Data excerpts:
↓
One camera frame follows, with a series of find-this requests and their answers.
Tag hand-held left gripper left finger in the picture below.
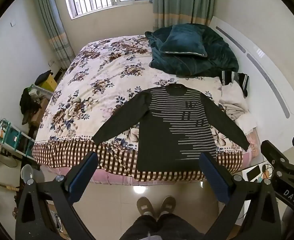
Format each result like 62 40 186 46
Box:
15 151 98 240

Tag black cloth on box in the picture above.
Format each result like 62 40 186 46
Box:
34 70 53 85

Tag teal storage shelf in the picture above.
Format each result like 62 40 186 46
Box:
0 120 36 159

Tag wooden broom stick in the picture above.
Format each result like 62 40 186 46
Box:
0 177 20 192

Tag black hanging garment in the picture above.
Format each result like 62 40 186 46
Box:
20 87 41 125

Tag person's left slipper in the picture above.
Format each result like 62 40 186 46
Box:
136 197 155 215

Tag person's dark trousers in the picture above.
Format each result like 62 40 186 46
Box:
119 212 205 240

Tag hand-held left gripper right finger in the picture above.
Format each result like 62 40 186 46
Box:
199 151 284 240

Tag brown cardboard box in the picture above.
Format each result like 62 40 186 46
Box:
28 97 50 130

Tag yellow box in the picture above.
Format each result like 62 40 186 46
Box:
38 76 58 92

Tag floral bed blanket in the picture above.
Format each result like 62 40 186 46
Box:
32 34 259 182

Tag bed with pink sheet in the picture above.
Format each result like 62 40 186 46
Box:
40 127 261 186

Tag smartphone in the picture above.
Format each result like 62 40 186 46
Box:
247 166 262 181

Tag white headboard with grey stripes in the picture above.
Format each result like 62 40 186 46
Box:
209 16 294 140

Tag person's right slipper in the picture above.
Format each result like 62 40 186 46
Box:
161 195 177 213

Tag clear plastic dome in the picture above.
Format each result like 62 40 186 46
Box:
20 164 35 182

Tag green curtain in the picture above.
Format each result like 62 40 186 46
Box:
152 0 216 30
34 0 75 69

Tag person's slipper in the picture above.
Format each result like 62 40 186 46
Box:
161 195 177 213
136 197 155 215

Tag teal plush pillow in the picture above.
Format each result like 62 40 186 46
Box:
159 25 208 58

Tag dark striped sweater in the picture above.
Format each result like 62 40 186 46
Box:
91 84 250 174

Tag teal plush duvet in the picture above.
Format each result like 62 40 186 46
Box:
145 24 239 78

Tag black white striped cloth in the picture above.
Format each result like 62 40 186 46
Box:
221 70 249 98

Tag beige crumpled cloth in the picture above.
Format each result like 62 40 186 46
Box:
218 82 259 135

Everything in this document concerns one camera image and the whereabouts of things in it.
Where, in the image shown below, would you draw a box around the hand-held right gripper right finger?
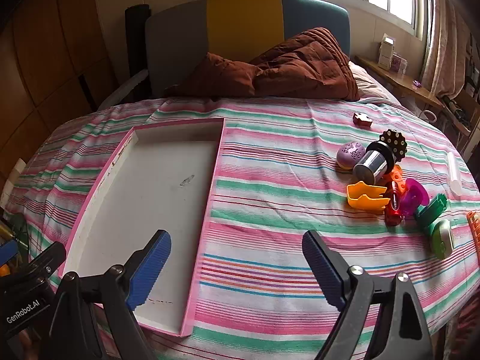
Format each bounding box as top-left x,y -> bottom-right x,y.
302,230 -> 436,360

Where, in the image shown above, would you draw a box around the wooden bedside table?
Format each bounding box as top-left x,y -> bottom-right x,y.
354,55 -> 445,111

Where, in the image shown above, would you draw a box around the purple egg-shaped ball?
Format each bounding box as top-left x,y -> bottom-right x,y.
336,140 -> 366,169

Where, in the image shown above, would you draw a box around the silver cylinder cup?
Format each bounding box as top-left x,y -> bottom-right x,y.
352,140 -> 394,186

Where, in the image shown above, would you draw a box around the green plastic case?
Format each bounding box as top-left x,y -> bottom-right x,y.
414,193 -> 448,229

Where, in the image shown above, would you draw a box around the wooden wardrobe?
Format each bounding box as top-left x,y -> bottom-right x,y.
0,0 -> 128,181

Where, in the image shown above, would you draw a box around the yellow plastic mould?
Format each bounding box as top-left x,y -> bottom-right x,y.
347,181 -> 391,210

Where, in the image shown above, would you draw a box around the beige curtain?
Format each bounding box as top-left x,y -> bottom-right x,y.
420,0 -> 471,98

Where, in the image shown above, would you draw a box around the red transparent tool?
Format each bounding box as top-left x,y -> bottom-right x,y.
384,181 -> 403,226

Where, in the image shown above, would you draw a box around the beige pillow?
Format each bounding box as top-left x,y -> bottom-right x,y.
349,61 -> 398,105

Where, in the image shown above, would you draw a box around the orange plastic rack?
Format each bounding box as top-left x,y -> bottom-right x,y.
467,211 -> 480,256

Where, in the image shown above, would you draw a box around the small purple box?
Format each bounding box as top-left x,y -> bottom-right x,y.
391,54 -> 409,75

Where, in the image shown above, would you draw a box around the brown quilt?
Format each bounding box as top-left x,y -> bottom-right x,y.
165,27 -> 361,102

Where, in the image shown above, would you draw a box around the stool with clutter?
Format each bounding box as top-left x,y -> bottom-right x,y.
442,95 -> 473,136

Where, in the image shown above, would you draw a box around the white carton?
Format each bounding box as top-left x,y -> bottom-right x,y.
378,33 -> 397,70

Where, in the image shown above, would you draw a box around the pink tray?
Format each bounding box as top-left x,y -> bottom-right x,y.
58,117 -> 226,337

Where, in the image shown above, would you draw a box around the magenta flanged cup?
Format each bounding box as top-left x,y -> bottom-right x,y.
399,178 -> 430,216

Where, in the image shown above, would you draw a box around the orange linking cubes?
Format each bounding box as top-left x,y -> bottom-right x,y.
384,165 -> 407,196

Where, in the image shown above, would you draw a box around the translucent white tube case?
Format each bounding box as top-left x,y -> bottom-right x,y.
446,150 -> 464,196

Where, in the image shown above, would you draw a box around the blue yellow grey headboard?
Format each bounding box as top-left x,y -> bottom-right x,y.
144,0 -> 351,98

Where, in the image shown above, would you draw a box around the striped bed sheet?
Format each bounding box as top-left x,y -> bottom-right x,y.
2,95 -> 480,360

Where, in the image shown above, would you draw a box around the brown studded massager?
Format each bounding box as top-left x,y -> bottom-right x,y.
378,128 -> 409,160

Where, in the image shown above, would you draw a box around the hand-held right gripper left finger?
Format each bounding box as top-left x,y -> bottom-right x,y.
39,229 -> 172,360

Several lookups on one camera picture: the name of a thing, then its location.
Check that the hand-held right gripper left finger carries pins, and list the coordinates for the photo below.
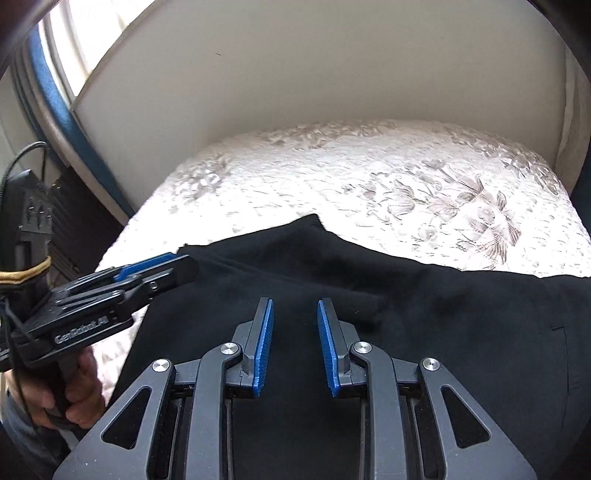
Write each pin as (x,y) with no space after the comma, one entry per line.
(263,346)

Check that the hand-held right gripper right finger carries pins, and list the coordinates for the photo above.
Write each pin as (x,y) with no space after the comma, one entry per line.
(328,346)

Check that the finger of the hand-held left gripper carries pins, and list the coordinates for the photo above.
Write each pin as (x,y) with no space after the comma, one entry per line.
(178,273)
(143,266)

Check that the black pants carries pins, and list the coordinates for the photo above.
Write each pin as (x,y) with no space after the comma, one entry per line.
(415,323)

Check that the person's left forearm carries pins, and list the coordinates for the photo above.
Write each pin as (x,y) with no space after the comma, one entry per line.
(21,427)

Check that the person's left hand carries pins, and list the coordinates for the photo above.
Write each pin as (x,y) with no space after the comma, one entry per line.
(87,387)

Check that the yellow elastic band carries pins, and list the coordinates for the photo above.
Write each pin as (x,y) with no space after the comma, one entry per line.
(27,272)

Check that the black ribbed furniture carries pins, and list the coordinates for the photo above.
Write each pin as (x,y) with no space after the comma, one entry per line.
(78,221)

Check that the quilted floral mattress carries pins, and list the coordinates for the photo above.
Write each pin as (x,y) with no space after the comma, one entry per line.
(369,184)

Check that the window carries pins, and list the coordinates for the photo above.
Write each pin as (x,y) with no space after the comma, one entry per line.
(92,41)

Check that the beige headboard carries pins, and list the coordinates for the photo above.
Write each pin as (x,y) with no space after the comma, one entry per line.
(300,69)

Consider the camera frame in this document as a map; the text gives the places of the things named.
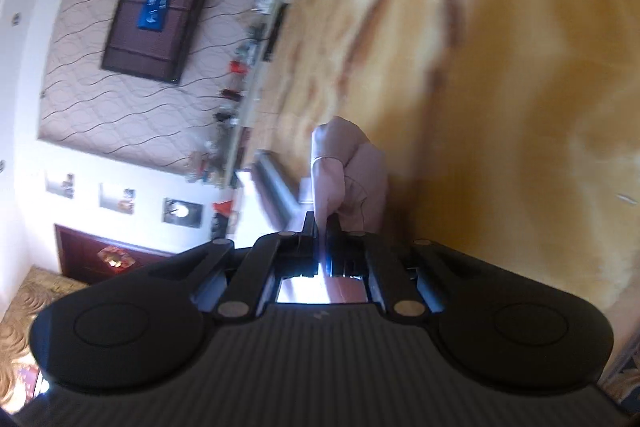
↑
» **TASK INSTRUCTIONS**
Would you copy each line of the records that contains "headboard"?

» **RESULT OF THIS EXERCISE**
Tag white headboard with grey stripes in the picture above.
Where, in the image shown above, would you draw a box around the blue yellow grey headboard?
Check that the beige headboard carries pins, and list the coordinates for the photo above.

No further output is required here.